### Exercise directions
Repeat the whole listing below with nothing added or dropped.

### Dataset entries
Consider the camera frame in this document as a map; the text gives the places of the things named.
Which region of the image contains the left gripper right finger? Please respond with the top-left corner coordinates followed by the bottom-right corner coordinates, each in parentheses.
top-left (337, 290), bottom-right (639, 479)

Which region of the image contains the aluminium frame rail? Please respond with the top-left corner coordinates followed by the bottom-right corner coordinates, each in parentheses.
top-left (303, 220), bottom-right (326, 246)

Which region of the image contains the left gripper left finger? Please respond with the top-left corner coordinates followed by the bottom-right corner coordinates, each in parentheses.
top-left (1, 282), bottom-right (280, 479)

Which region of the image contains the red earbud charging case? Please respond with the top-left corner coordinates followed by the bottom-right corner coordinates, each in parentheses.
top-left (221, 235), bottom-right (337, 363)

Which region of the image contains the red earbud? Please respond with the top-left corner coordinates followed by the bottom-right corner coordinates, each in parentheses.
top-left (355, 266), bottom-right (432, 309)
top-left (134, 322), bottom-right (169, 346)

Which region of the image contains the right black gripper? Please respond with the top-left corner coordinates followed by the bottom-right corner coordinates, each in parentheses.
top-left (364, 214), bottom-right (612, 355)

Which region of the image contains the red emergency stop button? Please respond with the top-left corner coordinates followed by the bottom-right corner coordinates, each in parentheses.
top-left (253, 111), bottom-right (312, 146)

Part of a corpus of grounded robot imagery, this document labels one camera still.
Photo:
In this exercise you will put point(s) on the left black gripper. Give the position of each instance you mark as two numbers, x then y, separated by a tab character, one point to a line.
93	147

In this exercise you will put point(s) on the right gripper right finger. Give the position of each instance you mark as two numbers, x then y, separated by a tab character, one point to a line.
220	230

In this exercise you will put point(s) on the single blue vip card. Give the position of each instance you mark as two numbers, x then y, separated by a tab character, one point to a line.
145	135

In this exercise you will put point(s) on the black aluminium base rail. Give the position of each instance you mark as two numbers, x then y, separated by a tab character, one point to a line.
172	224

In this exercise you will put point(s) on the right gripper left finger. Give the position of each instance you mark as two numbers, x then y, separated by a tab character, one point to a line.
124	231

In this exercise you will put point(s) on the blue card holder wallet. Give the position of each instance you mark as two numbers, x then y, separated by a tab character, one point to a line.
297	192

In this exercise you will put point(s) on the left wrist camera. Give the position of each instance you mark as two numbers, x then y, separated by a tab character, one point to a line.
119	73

### Response area
Consider the camera frame in this document as a map; the text gives the places of the things named.
Which region of the image contains the left gripper right finger? Please respond with the top-left corner coordinates followed by the bottom-right corner coordinates, each in parentheses.
top-left (337, 290), bottom-right (639, 479)

Which region of the image contains the aluminium frame rail? Please respond with the top-left corner coordinates followed by the bottom-right corner coordinates, each in parentheses.
top-left (303, 220), bottom-right (326, 246)

Which region of the image contains the left gripper left finger? Please respond with the top-left corner coordinates followed by the bottom-right corner coordinates, each in parentheses.
top-left (1, 282), bottom-right (280, 479)

Which region of the image contains the red earbud charging case? Please respond with the top-left corner coordinates followed by the bottom-right corner coordinates, each in parentheses.
top-left (221, 235), bottom-right (337, 363)

Which region of the image contains the red earbud? Please respond with the top-left corner coordinates followed by the bottom-right corner coordinates, each in parentheses.
top-left (355, 266), bottom-right (432, 309)
top-left (134, 322), bottom-right (169, 346)

Which region of the image contains the right black gripper? Please respond with the top-left corner coordinates followed by the bottom-right corner coordinates, each in parentheses.
top-left (364, 214), bottom-right (612, 355)

Which region of the image contains the red emergency stop button? Please respond with the top-left corner coordinates followed by the bottom-right corner coordinates, each in parentheses.
top-left (253, 111), bottom-right (312, 146)

Part of a corpus of grounded robot imagery, this document labels one camera still.
Photo:
In this exercise you will put point(s) on the left black gripper. Give the position of each instance you mark as two numbers, x then y, separated by a tab character, one point to a line.
93	147

In this exercise you will put point(s) on the right gripper right finger. Give the position of each instance you mark as two numbers, x then y, separated by a tab character, one point to a line.
220	230

In this exercise you will put point(s) on the single blue vip card. Give the position of each instance you mark as two numbers, x then y, separated by a tab character, one point to a line.
145	135

In this exercise you will put point(s) on the black aluminium base rail. Give the position of each instance you mark as two numbers, x then y, separated by a tab character, one point to a line.
172	224

In this exercise you will put point(s) on the right gripper left finger. Give the position of each instance you mark as two numbers, x then y, separated by a tab character, one point to a line.
124	231

In this exercise you will put point(s) on the blue card holder wallet. Give the position of each instance you mark as two numbers, x then y, separated by a tab character, one point to a line.
297	192

In this exercise you will put point(s) on the left wrist camera. Give the position of each instance you mark as two numbers, x then y, separated by a tab character, one point to a line.
119	73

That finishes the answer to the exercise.